Depuis le début, il y a beaucoup de tensions et de frustrations entre les experts et les gouvernements, sur les solutions mais aussi sur la réalité du changement climatique, que certains Etats remettent en question – comme l’Arabie saoudite, le Qatar ou les Etats-Unis à certaines époques. La machine à consensus du GIEC masque ces désaccords et conflits.

Jusqu’à quel point les Etats peuvent-ils intervenir sur les rapports ?

Il y a une ingérence de certains pays, comme l’Arabie saoudite, les Etats-Unis, la Chine ou l’Inde, notamment sur certains points extrêmement controversés et étroitement liés aux négociations climatiques.

C’est la limite de cette coproduction qui intervient dans un contexte onusien. Lors de l’approbation des résumés à l’intention des décideurs, les scientifiques ont le dernier mot sur les contenus tant qu’ils ne remettent pas en question les intérêts des grandes puissances. Dans le cas contraire, ces pays vont chercher à affaiblir les phrases, à les rendre vagues ou extrêmement techniques.

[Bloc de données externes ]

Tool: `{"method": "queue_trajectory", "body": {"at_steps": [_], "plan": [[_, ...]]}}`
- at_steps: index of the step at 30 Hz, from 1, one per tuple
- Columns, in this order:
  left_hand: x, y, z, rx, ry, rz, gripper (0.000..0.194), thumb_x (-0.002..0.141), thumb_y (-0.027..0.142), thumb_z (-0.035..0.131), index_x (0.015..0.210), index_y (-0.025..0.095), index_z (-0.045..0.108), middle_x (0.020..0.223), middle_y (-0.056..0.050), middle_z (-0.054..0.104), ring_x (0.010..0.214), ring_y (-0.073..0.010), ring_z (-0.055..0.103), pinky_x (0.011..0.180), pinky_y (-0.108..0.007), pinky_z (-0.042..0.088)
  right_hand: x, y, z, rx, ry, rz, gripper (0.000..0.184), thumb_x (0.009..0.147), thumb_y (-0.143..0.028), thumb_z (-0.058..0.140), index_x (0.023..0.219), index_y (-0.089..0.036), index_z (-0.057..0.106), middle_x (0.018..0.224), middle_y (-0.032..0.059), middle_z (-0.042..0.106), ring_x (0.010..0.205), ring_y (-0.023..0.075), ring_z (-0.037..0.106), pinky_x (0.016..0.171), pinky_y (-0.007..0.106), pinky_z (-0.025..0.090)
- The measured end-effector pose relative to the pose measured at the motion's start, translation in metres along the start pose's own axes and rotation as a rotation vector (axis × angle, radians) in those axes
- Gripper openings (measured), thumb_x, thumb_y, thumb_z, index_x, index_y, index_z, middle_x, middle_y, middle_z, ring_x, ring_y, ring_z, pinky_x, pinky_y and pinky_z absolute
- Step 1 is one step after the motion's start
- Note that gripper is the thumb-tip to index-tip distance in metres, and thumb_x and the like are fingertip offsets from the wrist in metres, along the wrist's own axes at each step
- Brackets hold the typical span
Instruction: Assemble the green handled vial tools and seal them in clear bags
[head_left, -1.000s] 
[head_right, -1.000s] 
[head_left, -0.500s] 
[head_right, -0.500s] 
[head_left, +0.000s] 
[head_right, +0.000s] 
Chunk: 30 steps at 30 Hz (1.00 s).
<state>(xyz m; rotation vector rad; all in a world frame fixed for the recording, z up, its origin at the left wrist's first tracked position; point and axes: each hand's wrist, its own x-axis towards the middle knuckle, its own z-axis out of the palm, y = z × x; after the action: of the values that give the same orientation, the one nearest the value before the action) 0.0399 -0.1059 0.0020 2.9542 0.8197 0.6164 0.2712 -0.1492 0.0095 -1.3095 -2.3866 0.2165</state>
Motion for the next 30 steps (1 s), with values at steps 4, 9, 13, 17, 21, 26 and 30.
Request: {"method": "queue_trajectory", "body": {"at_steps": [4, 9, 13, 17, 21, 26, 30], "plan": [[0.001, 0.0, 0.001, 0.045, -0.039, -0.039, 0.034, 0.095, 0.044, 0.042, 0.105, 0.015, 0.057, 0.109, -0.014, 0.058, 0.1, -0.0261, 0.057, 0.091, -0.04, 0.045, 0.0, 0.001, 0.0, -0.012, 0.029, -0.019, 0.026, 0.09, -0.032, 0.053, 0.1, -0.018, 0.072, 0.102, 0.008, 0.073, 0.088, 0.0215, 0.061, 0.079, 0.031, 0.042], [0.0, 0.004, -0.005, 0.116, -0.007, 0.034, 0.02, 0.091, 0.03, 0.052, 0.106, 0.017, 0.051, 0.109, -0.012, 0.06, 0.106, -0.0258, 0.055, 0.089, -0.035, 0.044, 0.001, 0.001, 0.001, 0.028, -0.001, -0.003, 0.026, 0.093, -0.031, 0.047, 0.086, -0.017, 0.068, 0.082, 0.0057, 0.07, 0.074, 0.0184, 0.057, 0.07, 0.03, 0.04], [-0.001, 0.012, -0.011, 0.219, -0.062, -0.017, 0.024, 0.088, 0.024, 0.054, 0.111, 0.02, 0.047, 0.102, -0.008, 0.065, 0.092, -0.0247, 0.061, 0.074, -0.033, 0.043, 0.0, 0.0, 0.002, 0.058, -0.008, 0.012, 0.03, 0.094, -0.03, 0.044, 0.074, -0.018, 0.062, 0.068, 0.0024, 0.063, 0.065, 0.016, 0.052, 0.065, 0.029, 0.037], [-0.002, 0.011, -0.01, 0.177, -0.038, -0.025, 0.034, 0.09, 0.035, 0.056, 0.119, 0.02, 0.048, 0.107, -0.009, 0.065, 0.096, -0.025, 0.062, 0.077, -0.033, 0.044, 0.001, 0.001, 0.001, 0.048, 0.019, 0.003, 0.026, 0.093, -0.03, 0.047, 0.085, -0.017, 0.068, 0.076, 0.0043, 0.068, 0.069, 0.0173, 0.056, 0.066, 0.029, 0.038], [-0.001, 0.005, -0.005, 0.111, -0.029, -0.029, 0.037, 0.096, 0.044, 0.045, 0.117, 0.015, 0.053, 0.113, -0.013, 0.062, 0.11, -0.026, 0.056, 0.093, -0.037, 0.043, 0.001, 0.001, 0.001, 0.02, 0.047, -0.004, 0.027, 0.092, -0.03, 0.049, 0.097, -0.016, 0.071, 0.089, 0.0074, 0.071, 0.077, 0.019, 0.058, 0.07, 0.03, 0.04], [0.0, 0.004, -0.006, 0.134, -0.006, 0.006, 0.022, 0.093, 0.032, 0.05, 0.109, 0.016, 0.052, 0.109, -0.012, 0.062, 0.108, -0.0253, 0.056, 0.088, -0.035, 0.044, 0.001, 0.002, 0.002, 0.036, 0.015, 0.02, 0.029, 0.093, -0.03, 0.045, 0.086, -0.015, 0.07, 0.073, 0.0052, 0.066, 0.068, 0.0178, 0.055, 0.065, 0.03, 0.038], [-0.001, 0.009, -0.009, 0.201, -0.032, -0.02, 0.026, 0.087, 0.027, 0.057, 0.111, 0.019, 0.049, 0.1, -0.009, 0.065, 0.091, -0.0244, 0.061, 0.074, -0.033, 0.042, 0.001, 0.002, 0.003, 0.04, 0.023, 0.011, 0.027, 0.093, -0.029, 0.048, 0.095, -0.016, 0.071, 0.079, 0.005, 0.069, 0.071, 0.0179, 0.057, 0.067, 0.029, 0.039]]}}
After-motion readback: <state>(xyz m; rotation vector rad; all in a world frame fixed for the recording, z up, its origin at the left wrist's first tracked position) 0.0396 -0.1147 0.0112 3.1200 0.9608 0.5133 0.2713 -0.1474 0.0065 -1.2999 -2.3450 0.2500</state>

Les auteurs, qui doivent trouver un compromis, font l’objet de pression pour qu’ils prennent en compte les demandes des gouvernements. S’ils n’y parviennent pas, les messages controversés sont supprimés, ce qui arrive régulièrement. Le détail des responsabilités historiques de chaque région dans le réchauffement, et leur statut de développement, a par exemple été écarté en 2022. Certaines délégations refusent l’emploi de certains termes qu’elles considèrent comme trop prescriptifs.

Toutefois, l’intervention des gouvernements n’est pas toujours négative. Parfois, ils clarifient de manière importante les conclusions des rapports. Des délégations du Sud, comme les petits insulaires, plaident aussi pour que leurs perspectives ou leurs vulnérabilités soient représentées dans les rapports.

Vous considérez qu’il y a une tendance à la dépolitisation des messages du GIEC…

On se retrouve souvent avec des conclusions très globales, alors qu’il y a d’énormes asymétries entre pays et acteurs en termes d’impacts et de responsabilités.

Le GIEC donne des outils pour accélérer la transition mais pas pour comprendre ce qui la freine, les rapports de force, les raisons de la poursuite des émissions. Les auteurs ne peuvent pas donner les noms d’Etats ou remettre en cause leurs actions. Le résumé peine à évoquer une sortie claire des énergies fossiles [charbon, pétrole et gaz, principales causes du réchauffement]. Il ajoute souvent le terme de « unabated », ce qui signifie sans dispositifs de captage ou de stockage de carbone (CCS). Cela permettrait de poursuivre l’usage des énergies fossiles avec le CCS. Le résultat des rapports est une vérité qui ne dérange pas, qui ne remet pas en cause les grands rapports de force politiques et économiques.